The Treatment of Addictions in Portugal - What Future?

Thursday, 24 November, 2022 - 16:50 to 18:20
Networking zone 3 (N3)

Abstract

In the past 20 years, Portugal has been touted throughout the world as a role model in drug policy and addiction treatment. Nonetheless, in the same period, the official political discourse couldn’t be more distant from the everyday reality. In 2011, the IDT (Instituto da Droga e Toxicodependência), an autonomous government body responsible for defining and implementing drug and addiction treatment policies, was extinct. SICAD (Serviço de Intervenção nos Comportamentos Aditivos e Dependências) the surrogate agency, created with the same purpose as IDT, but operationally overseen by the regional health administrations (ARS Norte, Centro, Lisboa e Vale do Tejo, Alentejo and Algarve). Since then, we have been witnessing a systematic and relentless degradation of the specialized services in the treatment of addictions, particularly evident in medical staff hiring policy.

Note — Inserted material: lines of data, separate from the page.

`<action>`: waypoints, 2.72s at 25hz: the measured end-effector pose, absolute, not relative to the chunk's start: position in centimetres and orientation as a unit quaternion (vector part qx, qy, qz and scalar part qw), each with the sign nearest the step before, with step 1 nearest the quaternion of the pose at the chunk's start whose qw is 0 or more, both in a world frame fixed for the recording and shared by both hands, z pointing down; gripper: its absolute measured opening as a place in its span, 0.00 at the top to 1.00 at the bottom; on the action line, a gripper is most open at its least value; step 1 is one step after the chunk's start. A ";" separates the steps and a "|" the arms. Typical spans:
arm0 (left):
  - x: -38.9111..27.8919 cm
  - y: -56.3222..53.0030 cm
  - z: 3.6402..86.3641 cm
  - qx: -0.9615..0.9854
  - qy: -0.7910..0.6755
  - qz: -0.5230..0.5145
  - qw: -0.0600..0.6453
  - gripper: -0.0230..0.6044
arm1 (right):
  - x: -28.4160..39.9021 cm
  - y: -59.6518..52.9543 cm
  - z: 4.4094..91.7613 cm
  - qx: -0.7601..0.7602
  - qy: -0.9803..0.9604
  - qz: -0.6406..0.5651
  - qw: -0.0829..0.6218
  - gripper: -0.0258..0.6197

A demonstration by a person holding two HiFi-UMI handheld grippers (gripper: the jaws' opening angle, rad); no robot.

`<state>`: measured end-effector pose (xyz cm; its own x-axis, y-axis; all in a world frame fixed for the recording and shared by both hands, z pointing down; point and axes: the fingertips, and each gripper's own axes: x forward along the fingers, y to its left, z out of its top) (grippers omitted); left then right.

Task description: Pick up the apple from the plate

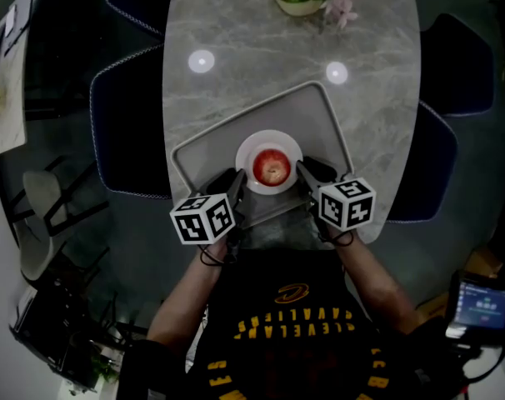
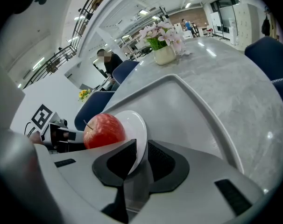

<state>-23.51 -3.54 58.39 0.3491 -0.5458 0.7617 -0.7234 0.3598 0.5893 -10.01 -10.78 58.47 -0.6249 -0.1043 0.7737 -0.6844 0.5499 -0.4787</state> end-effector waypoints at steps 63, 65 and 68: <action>-19.8 -1.0 56.9 0.551 -0.506 0.062 0.661 0.89 | -6.6 -7.2 57.1 0.240 -0.742 0.559 0.282 0.90; -19.0 -0.9 56.6 0.555 -0.505 0.065 0.658 0.89 | -5.8 -7.0 56.8 0.243 -0.743 0.559 0.277 0.90; -17.5 -1.0 56.4 0.562 -0.500 0.072 0.655 0.89 | -4.3 -6.9 56.5 0.249 -0.742 0.560 0.271 0.90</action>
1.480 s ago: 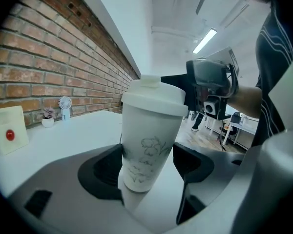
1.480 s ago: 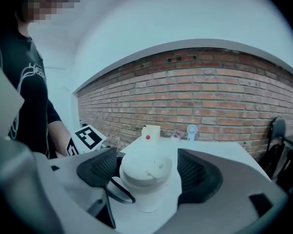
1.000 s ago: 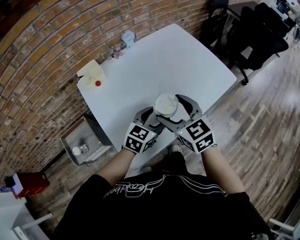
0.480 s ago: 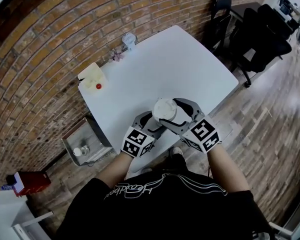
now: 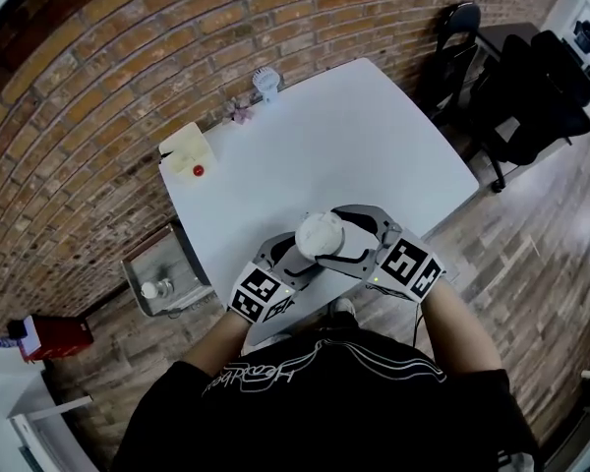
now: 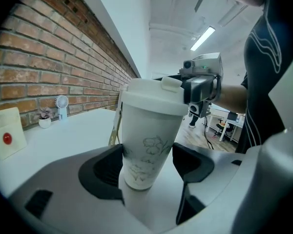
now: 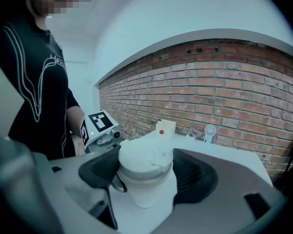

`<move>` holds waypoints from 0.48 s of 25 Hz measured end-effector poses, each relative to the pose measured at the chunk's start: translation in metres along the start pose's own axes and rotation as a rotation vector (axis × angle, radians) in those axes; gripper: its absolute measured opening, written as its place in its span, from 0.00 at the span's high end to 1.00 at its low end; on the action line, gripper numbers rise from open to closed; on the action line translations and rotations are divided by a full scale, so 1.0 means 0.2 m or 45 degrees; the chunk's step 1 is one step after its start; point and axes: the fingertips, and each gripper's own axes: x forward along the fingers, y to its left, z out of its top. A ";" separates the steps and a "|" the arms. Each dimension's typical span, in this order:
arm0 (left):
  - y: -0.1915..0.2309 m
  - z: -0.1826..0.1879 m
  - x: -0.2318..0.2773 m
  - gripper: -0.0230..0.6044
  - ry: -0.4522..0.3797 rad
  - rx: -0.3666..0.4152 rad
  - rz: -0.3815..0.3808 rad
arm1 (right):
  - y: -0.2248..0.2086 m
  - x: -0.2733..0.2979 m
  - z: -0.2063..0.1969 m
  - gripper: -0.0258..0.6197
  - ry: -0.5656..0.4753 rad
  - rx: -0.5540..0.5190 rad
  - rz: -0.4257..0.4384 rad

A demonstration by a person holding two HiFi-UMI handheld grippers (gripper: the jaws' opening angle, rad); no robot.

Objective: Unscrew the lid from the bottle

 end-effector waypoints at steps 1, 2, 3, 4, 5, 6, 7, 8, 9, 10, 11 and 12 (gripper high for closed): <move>0.00 0.00 0.00 0.43 0.000 -0.002 0.004 | 0.00 0.00 0.00 0.44 -0.001 -0.012 0.027; 0.00 0.00 0.00 0.43 -0.002 -0.007 0.010 | 0.00 0.00 0.00 0.44 -0.003 -0.022 0.050; 0.00 0.00 -0.01 0.43 -0.006 -0.012 0.019 | 0.00 0.00 0.00 0.44 -0.006 -0.030 0.068; 0.00 0.00 -0.01 0.43 -0.011 -0.017 0.030 | 0.01 0.00 0.01 0.44 -0.011 -0.037 0.082; 0.00 0.00 -0.01 0.43 -0.018 -0.022 0.040 | 0.01 0.00 0.01 0.44 -0.018 -0.043 0.093; 0.00 0.00 -0.01 0.43 -0.024 -0.024 0.048 | 0.01 0.00 0.01 0.44 -0.026 -0.049 0.104; 0.00 0.00 -0.01 0.43 -0.029 -0.026 0.055 | 0.00 0.00 0.01 0.44 -0.034 -0.054 0.116; 0.00 0.00 0.00 0.43 -0.033 -0.030 0.062 | 0.00 0.00 0.01 0.44 -0.042 -0.058 0.130; 0.00 0.00 0.00 0.43 -0.038 -0.036 0.069 | 0.00 0.00 0.01 0.44 -0.048 -0.063 0.146; 0.00 0.00 0.00 0.43 -0.043 -0.043 0.077 | 0.00 0.00 0.01 0.44 -0.053 -0.068 0.162; 0.00 0.00 0.00 0.43 -0.049 -0.048 0.085 | 0.00 0.00 0.01 0.44 -0.056 -0.076 0.176; 0.00 0.00 0.00 0.43 -0.056 -0.051 0.092 | 0.00 0.00 0.01 0.44 -0.058 -0.086 0.187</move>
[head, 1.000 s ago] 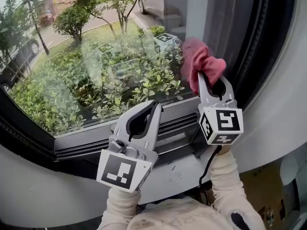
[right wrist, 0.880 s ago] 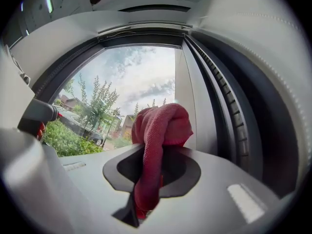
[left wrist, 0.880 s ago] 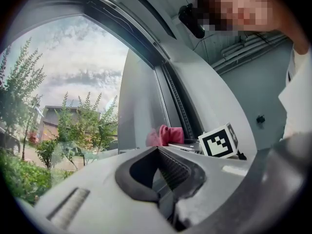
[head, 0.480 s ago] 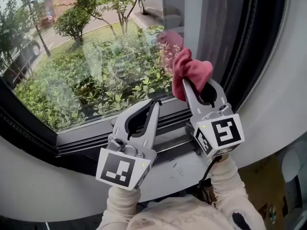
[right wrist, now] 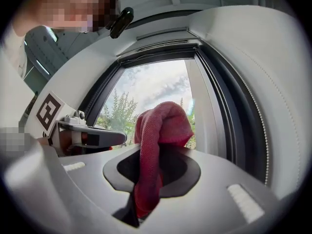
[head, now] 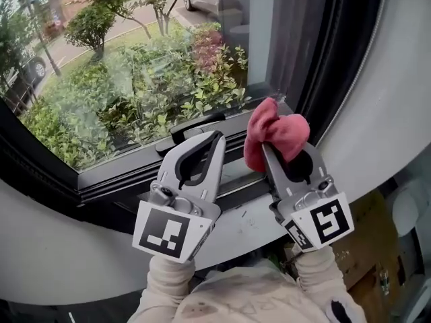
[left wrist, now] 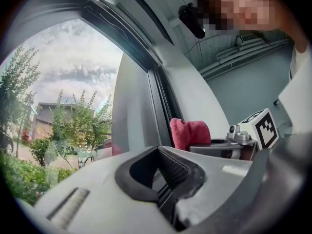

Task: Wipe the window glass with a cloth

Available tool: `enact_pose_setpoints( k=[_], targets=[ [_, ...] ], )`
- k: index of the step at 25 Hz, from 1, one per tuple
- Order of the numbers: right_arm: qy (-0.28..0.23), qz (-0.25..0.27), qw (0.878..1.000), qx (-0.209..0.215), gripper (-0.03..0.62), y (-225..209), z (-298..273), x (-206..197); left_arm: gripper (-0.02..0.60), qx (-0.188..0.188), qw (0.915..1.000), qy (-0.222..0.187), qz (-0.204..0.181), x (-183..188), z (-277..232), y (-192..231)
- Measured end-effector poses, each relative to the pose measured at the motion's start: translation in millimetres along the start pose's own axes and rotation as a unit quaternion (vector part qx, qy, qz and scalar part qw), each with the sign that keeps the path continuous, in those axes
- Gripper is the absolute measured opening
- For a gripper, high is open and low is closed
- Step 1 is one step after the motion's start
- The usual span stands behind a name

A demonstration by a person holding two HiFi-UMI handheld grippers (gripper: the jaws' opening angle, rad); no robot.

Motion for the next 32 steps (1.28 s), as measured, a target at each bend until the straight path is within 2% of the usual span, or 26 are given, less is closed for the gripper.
enact_pose_setpoints(
  k=[11,32],
  targets=[
    [-0.018,-0.012,0.999,0.031,0.087,35,-5,24,0.101,0.007,0.9999,-0.007,0.002,8,27,-8],
    [-0.019,-0.034,0.998,0.056,0.087,40,2,26,0.101,0.021,0.9997,-0.007,-0.007,16,33,-18]
  ],
)
Point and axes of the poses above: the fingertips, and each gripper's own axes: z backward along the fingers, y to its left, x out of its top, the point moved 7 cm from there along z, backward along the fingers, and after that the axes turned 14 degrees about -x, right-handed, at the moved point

We aim to assess the impact in addictions treatment, namely the quality of care provided, due to the shift in regional health administrations (ARS’s) medical work policy, using ARS Norte as a case study. In the last decade, medical staff recruitment has changed from permanent labour contract offers to fixed-term contracts, usually renewed annually. We use descriptive statistical analysis and theoretical approach to this problem. Currently, the medical work in the ARS Norte outpatient clinics specialized in addictions treatment – CRI’s (Centro de Respostas Integradas) - is based mainly on temporary workforce. There are 31 (56%) physicians with fixed-term labour contracts, ranging from 6 hours to 37 hours weekly and 24 (44%) physicians with permanent contracts (40 hours/weekly).

The shift of work policy, resulting in high physician turnover, raises three major concerns: a) serious gaps in the access and continuity of specialized care; b) impersonal doctor-patient relationships, which are vital for favourable clinical outcomes; c) low morale, burnout and impaired teamwork communication. We suggest a reshaping of the medical team hiring policy.